Fig. 2. Radar plot of component-level scores (status vs. top-notch benchmark) for the pilot unit. Therefore, based on the findings of the research, the steps of the commercial soft technology level measurement model are described below.
The third step was to evaluate the feasibility of the commercial soft technology level measurement model at one of the companies of the Persian Gulf Science and Technology Park in Bushehr (Iran). 14 technological units operating in the Persian Gulf Science and Technology Park of Bushehr (Iran) were in compliance with the research conditions. One of these companies was selected by probability sampling to implement the model. The company has been working in the field of commercialization and technology transfer since 2011 by a team of experts in the field of commercialization, marketing, and international trade, and focusing on SMEs, offers the necessary consulting services to advance into domestic and foreign markets.
Table 4. Commercial soft-technology processes observed in the pilot firm.
The company has 15 staff, 3 of whom are female and 12 are male, all holding a master's degree or higher (two Ph.D. students). All individuals were interviewed and entered their assessment scores in the table prepared for this purpose. After identifying the statistical population, all the soft business processes that are performed at the sample firm should be identified.
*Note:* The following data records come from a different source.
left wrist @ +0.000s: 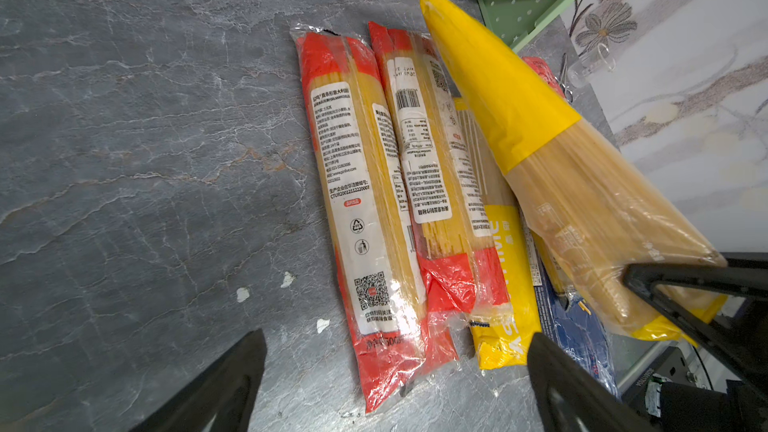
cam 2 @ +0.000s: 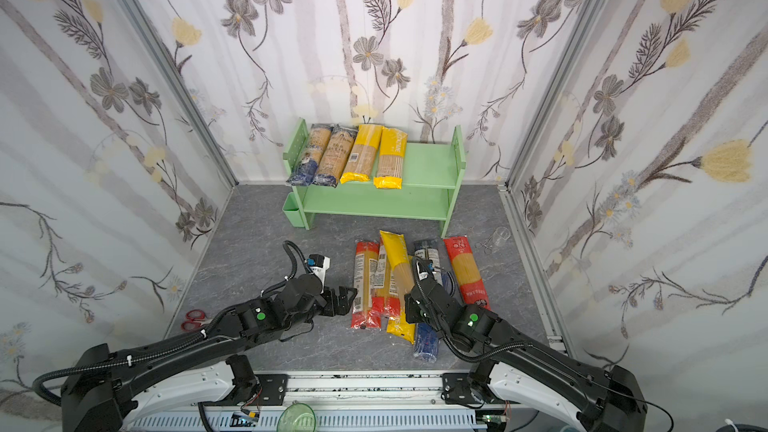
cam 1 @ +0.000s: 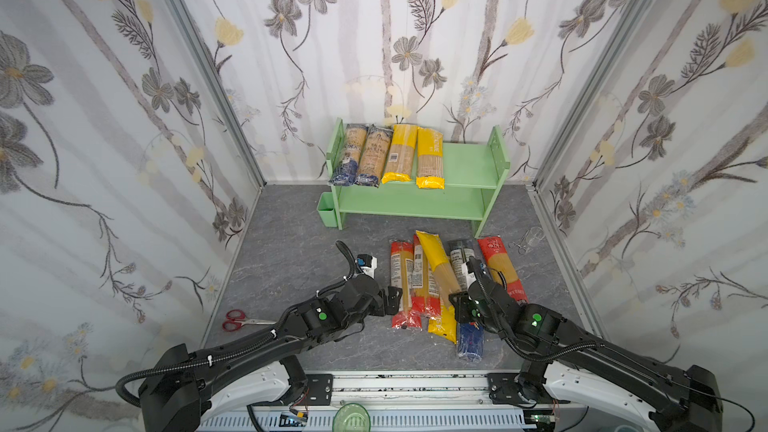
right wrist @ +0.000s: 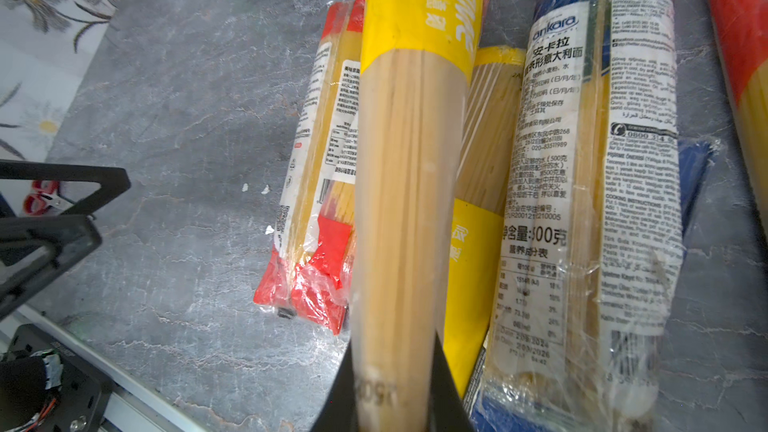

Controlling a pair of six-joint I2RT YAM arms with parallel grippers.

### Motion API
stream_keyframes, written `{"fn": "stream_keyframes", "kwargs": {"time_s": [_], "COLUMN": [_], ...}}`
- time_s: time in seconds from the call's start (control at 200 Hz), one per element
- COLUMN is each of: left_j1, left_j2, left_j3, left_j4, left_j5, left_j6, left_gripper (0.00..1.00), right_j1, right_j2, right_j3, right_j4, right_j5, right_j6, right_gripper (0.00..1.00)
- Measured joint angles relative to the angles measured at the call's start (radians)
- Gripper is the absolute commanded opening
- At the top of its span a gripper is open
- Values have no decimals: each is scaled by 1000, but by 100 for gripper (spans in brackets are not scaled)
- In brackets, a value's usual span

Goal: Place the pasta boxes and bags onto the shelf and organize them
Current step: 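Lift the yellow PASTATIME pack with the right gripper toward the top shelf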

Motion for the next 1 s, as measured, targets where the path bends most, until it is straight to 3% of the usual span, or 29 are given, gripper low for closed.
{"fn": "stream_keyframes", "kwargs": {"time_s": [0.235,0.595,0.999], "left_j1": [1,1,6], "left_j2": [44,145,224], "left_j3": [44,144,278], "left_j4": [0,0,-1], "left_j5": [1,-5,6], "left_j6": [11,58,145], "left_gripper": [100,100,100], "right_j1": [-16,-16,-18], "right_j2": [-101,-238,-219], "right_j3": [2,163,415], "right_j4": [-45,-201,-319], "right_j5": [-11,42,165], "right_j6": [-15,-60,-128], "right_gripper": [0,1,1]}}
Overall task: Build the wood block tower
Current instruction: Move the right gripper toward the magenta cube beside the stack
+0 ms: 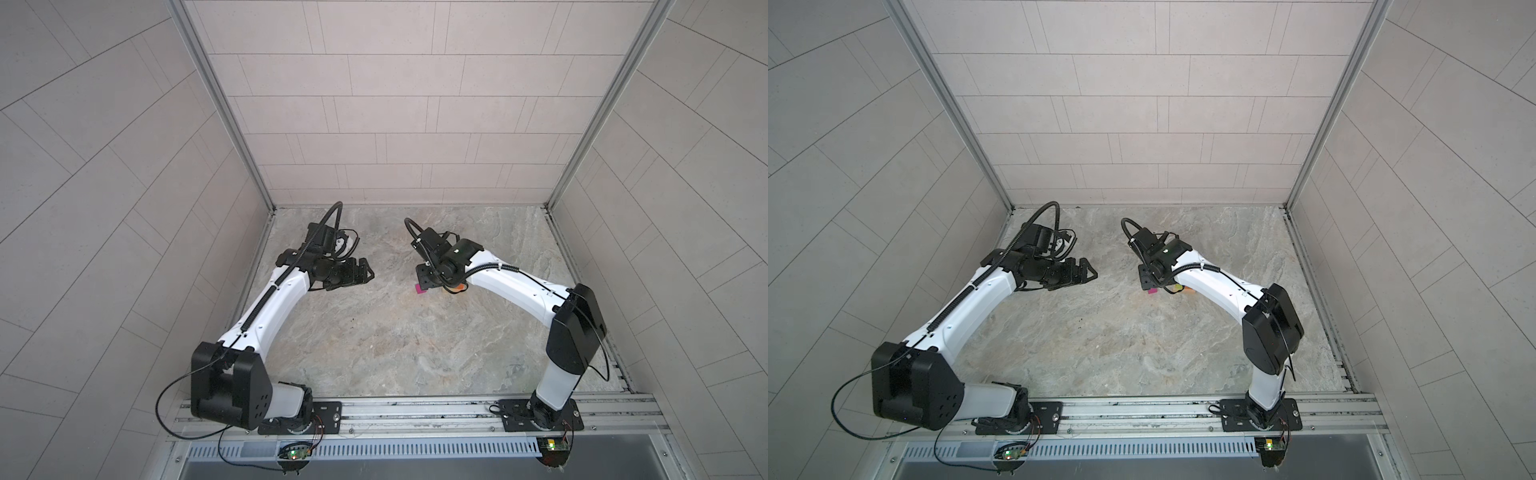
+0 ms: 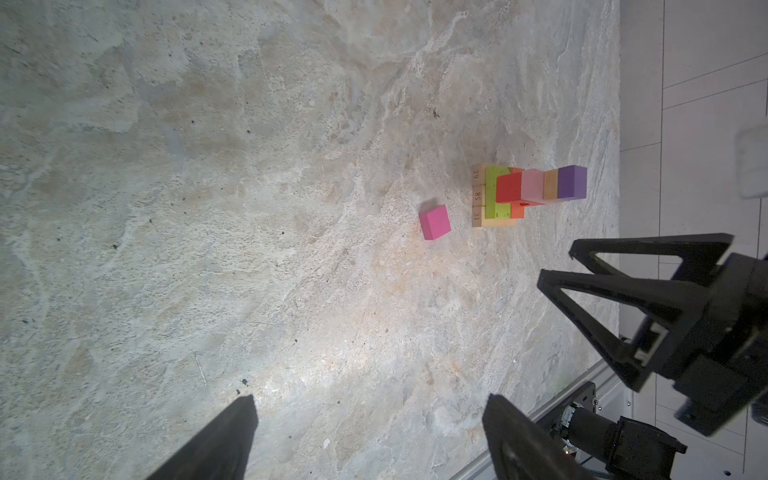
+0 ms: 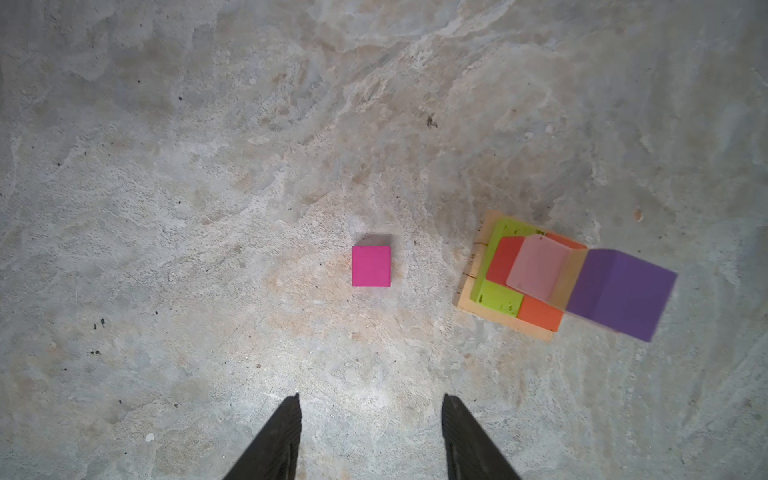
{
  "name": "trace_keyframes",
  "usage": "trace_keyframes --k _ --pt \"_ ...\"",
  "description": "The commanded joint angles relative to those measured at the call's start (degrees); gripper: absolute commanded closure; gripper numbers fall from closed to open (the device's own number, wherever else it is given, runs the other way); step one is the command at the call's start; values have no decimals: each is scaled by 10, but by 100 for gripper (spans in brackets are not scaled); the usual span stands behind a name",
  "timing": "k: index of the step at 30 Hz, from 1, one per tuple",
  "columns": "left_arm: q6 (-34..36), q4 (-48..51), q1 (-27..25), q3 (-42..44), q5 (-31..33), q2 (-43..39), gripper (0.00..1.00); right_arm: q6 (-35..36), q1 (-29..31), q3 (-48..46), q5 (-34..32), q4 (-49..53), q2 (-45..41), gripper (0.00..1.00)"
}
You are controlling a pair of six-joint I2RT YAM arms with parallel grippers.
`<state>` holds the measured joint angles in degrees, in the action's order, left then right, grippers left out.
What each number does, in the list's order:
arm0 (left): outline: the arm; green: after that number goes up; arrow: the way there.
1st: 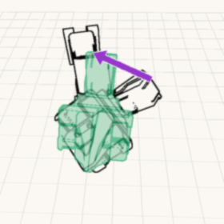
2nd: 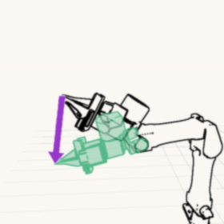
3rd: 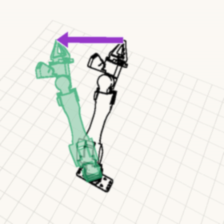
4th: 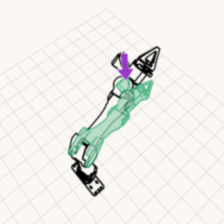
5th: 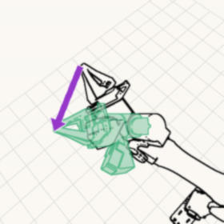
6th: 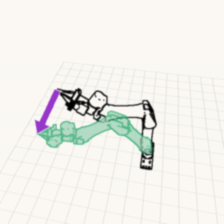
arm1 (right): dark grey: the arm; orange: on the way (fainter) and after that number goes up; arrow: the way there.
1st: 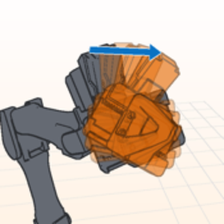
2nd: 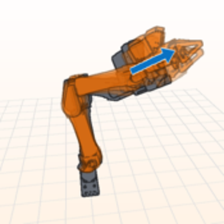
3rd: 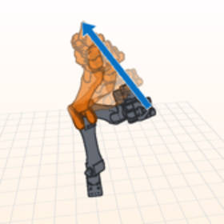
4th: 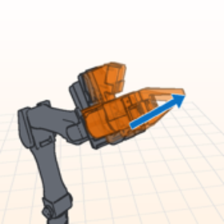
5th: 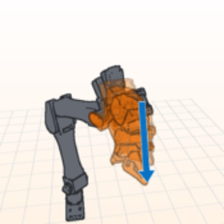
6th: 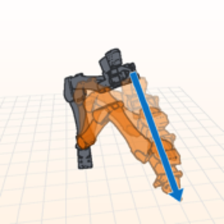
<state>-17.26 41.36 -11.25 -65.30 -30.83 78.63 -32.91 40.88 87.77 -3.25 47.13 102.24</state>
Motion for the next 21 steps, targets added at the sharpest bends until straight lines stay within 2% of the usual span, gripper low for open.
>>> trace_keyframes --k 1,21 --pt "-3 -2 4 7 -2 -16 8 8 4 11 -5 -2 23 47" --pt "-1 -3 5 7 -7 -16 8 27 -9 95 -20 16 175 53"
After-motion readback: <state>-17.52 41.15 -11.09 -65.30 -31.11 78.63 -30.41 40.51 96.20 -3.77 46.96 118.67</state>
For this purpose, the classification and instances of commercial soft technologies were used in the two studies of Jin and Mosleh Shirazi. All soft business activities performed in this business unit are shown in Table 4. After determining the complexity, the superior states of the commercial soft technology components were determined in the competitors or similar top-notch firms. At this stage, based on the above-mentioned general criteria, the highest positions of the measurement components of commercial soft technologies level were selected based on the competitors or similar top-notch firms that are considered by the respondents as the best business units in Iran. The complexity range and first top-notch limits of each technology level measurement component are shown in Table 5. Table 5. Component-specific complexity ranges and top-notch limits.
After determining the highest position of the level measurement components, the position of each measurement component must be calculated by determining their index values for each process. To this end, during a structured interview, all personnel of the sample business unit was asked to enter their measurement score for each process in the chart designed for this purpose. Then the given scores were standardized using relation (1). Interviewers were asked to score the importance of each of the main and support processes in the overall process of the firm while rating the processes. The importance of each sample firm's processes was calculated using the AHP method. After scoring and determining the importance of each process for the whole firm, the final score of level measurement components for the whole firm was calculated using equation (2). The scores of the measurement components of commercial soft technology levels are shown in Table 6. Table 6. Final scores of commercial soft technology level measurement components.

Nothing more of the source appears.